Problem to solve: Start with the first line of the data and end with the line that holds "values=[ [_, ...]"; write out each one exactly.

Available data:
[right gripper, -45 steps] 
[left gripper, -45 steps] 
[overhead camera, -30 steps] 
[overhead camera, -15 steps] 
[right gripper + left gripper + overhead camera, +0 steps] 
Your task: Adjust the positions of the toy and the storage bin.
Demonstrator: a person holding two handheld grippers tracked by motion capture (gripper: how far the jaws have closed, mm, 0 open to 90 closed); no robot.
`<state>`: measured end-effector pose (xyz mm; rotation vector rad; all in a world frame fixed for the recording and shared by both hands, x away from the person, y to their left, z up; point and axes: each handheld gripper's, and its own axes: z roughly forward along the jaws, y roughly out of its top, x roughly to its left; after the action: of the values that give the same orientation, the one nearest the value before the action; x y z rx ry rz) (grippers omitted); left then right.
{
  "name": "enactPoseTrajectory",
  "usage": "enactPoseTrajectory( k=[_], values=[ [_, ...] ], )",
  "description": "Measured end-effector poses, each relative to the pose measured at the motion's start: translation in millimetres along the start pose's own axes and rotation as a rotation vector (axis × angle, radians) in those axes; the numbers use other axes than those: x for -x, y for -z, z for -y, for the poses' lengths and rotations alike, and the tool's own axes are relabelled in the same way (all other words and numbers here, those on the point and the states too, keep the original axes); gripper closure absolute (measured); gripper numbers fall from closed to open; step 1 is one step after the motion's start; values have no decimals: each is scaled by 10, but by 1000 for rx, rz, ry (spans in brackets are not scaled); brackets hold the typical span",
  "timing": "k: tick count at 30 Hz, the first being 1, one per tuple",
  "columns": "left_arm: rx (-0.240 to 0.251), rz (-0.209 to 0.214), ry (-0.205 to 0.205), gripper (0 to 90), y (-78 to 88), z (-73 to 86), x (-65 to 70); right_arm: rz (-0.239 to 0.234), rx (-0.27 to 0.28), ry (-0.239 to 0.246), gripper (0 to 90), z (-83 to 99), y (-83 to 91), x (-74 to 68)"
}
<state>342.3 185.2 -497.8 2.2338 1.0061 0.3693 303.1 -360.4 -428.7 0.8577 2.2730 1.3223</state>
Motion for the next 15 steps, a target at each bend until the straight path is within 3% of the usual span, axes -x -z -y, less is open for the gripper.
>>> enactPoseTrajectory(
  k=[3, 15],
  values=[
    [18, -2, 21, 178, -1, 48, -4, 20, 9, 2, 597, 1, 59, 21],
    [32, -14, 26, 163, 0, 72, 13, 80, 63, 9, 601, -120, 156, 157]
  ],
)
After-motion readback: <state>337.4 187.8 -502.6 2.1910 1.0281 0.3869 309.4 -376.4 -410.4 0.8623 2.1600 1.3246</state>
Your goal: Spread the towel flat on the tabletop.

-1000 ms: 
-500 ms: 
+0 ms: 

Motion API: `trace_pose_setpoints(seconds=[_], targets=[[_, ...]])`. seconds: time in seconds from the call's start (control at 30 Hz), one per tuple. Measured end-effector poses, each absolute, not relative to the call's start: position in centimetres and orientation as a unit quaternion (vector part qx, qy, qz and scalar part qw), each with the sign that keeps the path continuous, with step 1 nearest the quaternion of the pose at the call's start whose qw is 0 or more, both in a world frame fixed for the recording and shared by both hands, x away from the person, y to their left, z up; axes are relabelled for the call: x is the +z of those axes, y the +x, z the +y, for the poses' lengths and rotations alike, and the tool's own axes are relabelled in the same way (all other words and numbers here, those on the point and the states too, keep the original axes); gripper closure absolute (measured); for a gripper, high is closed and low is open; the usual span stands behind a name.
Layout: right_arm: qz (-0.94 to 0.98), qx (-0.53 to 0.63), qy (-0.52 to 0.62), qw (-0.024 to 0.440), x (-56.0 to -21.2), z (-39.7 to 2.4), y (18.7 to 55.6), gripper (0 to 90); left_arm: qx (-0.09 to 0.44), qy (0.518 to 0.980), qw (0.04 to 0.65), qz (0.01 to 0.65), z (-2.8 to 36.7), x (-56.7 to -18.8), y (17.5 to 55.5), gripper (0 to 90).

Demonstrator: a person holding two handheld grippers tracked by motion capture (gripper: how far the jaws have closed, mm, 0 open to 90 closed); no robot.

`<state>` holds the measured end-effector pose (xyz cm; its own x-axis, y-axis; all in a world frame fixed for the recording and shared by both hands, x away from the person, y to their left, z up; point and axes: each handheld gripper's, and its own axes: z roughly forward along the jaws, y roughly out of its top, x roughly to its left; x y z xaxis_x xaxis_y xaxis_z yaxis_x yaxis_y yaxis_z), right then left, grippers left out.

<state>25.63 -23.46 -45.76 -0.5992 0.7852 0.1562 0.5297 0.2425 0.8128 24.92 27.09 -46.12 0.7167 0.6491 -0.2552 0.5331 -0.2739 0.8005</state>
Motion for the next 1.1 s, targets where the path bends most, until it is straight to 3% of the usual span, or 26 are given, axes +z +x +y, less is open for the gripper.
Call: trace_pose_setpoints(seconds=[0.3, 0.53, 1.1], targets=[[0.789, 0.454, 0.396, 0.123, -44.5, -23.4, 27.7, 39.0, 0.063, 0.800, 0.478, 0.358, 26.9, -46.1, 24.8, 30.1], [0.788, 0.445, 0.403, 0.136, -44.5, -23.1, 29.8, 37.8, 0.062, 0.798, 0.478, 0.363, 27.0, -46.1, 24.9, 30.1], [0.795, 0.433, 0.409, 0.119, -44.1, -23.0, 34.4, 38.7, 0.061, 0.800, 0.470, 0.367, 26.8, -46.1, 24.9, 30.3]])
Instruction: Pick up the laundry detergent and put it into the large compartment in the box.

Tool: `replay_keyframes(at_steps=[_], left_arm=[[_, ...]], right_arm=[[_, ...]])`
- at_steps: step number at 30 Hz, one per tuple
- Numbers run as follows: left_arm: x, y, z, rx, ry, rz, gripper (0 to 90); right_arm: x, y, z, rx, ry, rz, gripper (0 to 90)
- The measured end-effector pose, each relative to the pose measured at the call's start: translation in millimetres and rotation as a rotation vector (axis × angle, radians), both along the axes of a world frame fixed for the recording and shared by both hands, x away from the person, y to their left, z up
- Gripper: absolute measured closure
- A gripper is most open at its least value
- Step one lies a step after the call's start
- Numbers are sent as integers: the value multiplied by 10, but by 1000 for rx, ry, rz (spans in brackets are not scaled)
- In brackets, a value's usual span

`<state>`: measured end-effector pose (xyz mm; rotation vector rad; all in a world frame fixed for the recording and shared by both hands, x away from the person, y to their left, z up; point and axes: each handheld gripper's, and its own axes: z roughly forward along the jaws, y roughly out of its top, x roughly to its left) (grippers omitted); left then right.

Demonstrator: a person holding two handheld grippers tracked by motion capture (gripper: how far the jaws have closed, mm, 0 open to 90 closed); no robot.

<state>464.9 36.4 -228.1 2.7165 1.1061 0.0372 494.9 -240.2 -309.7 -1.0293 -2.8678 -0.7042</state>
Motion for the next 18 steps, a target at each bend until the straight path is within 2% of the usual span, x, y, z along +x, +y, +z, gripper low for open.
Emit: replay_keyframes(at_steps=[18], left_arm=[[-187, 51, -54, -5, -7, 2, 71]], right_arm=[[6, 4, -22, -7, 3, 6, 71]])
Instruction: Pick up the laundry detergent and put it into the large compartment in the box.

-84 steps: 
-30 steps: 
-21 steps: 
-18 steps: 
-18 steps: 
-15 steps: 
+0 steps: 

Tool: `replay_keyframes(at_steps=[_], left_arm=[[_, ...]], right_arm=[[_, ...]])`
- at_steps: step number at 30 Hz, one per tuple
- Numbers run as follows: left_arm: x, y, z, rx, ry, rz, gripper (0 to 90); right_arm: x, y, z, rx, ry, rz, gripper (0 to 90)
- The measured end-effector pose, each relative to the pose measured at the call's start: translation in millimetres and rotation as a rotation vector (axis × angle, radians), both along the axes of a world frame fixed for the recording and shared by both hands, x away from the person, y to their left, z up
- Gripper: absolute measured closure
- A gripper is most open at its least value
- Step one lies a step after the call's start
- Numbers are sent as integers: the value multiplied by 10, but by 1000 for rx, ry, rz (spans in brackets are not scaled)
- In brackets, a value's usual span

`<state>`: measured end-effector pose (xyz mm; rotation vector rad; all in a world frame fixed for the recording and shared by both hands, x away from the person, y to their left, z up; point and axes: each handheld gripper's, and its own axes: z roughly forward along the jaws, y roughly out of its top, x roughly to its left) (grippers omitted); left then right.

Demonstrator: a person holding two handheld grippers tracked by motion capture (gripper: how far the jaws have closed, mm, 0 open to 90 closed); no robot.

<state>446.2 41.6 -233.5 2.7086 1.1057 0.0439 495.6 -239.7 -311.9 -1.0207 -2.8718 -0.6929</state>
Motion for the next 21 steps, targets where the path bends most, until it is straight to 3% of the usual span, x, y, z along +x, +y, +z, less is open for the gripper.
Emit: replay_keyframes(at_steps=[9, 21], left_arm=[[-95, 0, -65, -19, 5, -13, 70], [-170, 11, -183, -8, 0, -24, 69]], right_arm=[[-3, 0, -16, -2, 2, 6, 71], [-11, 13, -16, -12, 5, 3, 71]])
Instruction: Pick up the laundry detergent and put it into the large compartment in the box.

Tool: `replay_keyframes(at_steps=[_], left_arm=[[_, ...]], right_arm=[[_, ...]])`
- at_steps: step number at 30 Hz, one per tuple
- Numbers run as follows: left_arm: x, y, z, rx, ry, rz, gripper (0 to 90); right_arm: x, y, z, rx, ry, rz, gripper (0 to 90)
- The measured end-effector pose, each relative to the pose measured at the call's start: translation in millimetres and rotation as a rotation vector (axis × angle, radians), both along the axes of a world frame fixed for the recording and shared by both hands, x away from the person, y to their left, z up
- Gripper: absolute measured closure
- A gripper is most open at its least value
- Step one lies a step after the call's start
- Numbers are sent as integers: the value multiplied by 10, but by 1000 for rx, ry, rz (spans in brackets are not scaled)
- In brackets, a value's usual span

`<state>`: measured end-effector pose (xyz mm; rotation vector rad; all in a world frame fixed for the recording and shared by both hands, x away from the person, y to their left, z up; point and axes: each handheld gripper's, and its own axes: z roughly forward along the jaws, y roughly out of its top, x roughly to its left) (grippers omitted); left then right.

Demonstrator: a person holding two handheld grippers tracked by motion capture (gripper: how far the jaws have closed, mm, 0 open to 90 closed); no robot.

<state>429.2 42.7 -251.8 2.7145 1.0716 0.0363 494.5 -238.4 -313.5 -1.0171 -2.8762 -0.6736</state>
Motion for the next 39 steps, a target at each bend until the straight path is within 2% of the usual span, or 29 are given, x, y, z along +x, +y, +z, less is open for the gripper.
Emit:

Solution to this problem:
[right gripper, -45 steps] 
[left gripper, -45 steps] 
[overhead camera, -30 steps] 
[overhead camera, -15 steps] 
[right gripper + left gripper + overhead camera, +0 steps] 
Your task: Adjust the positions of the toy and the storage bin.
Demonstrator: a person holding two handheld grippers tracked by motion capture (gripper: how far the jaws have closed, mm, 0 open to 90 closed); no robot.
`<state>`: measured end-effector pose (xyz mm; rotation vector rad; all in a world frame fixed for the recording and shared by both hands, x away from the person, y to their left, z up; point and axes: each handheld gripper's, and its own axes: z roughly forward along the jaws, y roughly out of its top, x roughly to its left; after the action: of the values that give the same orientation, the one nearest the value before the action; x y z rx ry rz) (grippers omitted); left then right.
{
  "name": "enactPoseTrajectory",
  "usage": "enactPoseTrajectory( k=[_], values=[ [_, ...] ], )",

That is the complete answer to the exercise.